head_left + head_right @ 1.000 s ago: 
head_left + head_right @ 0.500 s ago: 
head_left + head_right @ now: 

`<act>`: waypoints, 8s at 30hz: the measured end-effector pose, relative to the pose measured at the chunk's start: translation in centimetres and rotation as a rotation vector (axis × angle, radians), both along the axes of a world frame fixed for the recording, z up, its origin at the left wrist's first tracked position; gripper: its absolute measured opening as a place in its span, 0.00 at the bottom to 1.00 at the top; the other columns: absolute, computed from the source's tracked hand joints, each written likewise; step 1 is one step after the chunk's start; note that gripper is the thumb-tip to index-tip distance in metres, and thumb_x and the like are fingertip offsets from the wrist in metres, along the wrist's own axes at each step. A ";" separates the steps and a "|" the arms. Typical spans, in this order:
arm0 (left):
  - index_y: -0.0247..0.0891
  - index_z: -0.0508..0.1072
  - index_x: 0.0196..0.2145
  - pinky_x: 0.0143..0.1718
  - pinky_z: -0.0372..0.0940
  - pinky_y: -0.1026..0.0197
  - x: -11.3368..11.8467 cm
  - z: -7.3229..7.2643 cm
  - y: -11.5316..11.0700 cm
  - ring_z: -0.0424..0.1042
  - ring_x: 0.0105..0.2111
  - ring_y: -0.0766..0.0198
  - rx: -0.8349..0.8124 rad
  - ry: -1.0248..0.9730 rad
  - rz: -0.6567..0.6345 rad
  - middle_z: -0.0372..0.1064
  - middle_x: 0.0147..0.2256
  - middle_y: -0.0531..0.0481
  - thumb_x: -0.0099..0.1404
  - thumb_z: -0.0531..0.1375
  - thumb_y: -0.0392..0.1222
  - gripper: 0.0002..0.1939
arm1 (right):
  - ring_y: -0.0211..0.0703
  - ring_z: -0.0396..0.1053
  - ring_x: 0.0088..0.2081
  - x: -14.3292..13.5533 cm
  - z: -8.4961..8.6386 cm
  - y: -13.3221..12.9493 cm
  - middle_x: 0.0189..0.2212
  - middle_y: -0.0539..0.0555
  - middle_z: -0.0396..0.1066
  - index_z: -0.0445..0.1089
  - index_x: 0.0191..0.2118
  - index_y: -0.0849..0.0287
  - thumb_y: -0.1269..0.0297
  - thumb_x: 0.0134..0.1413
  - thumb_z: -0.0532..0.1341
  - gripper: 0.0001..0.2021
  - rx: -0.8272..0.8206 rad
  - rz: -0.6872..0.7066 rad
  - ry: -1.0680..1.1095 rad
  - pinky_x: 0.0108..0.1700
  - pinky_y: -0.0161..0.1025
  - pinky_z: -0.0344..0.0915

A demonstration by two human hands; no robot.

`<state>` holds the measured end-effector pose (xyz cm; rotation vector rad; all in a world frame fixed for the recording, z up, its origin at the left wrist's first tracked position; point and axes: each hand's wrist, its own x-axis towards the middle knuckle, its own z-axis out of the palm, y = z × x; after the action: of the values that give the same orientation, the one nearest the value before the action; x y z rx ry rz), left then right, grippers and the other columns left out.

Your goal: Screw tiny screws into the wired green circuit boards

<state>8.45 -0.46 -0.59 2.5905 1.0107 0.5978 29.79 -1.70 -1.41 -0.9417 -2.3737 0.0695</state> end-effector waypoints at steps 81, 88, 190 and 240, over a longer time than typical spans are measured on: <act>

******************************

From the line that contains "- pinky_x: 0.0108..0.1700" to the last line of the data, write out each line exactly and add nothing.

  - pinky_x: 0.0108..0.1700
  - pinky_y: -0.0161..0.1025
  - pinky_z: -0.0344..0.0915

A demonstration by two human hands; no robot.

`<state>` holds the measured end-effector pose (xyz cm; rotation vector rad; all in a world frame fixed for the recording, z up, its origin at the left wrist's first tracked position; point and axes: each hand's wrist, its own x-axis towards the middle knuckle, its own z-axis out of the palm, y = z × x; after the action: of the values that give the same orientation, the one nearest the value before the action; x y z rx ry rz), left then right, grippers and the other columns left out.

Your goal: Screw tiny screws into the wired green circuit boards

<state>8.45 -0.46 -0.59 2.5905 1.0107 0.5978 29.79 -1.70 -1.41 -0.9417 -2.3737 0.0695</state> end-effector waypoints at steps 81, 88, 190 and 240, over a longer time than typical spans are measured on: <act>

No further work remains in this exercise.